▸ **RECORDED INFORMATION**
***
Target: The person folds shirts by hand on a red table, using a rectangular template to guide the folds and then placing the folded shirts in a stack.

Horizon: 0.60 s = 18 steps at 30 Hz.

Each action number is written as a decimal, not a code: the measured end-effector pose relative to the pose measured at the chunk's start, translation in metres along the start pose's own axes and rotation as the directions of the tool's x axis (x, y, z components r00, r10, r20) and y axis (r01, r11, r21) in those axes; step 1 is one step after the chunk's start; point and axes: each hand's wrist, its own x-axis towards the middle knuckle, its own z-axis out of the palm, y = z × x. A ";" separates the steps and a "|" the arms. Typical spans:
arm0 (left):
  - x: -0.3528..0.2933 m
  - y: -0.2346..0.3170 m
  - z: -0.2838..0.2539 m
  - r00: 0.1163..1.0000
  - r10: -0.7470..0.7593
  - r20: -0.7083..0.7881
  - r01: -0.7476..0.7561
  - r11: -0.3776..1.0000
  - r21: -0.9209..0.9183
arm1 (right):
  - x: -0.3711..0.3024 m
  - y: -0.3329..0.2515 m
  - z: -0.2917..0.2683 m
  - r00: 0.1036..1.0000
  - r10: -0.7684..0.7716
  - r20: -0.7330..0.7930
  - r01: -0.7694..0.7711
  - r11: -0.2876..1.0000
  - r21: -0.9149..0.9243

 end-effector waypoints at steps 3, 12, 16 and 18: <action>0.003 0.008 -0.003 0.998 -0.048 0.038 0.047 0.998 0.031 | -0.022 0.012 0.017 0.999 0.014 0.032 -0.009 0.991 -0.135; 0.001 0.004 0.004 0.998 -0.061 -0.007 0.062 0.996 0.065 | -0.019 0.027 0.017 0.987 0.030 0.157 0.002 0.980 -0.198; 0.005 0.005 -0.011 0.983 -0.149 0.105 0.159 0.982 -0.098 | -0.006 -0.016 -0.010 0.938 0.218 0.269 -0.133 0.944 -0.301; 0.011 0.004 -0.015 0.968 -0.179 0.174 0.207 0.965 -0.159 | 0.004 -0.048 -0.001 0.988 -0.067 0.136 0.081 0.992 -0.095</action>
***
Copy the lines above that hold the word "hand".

▸ **TASK SOLUTION**
Target: The person folds shirts by hand on a red table, using a rectangular template to guide the folds and then placing the folded shirts in a stack.
Each action number is written as a decimal, not a code: the measured end-effector pose relative to the pose measured at the chunk's start, translation in metres along the start pose's own axes and rotation as the directions of the tool's x axis (x, y, z components r00, r10, r20) and y axis (r01, r11, r21) in those axes; step 1 is one step after the chunk's start; point and axes: each hand's wrist, its own x-axis towards the middle knuckle, its own z-axis out of the palm, y = z × x. A ";" separates the steps and a "|" the arms. Typical spans:

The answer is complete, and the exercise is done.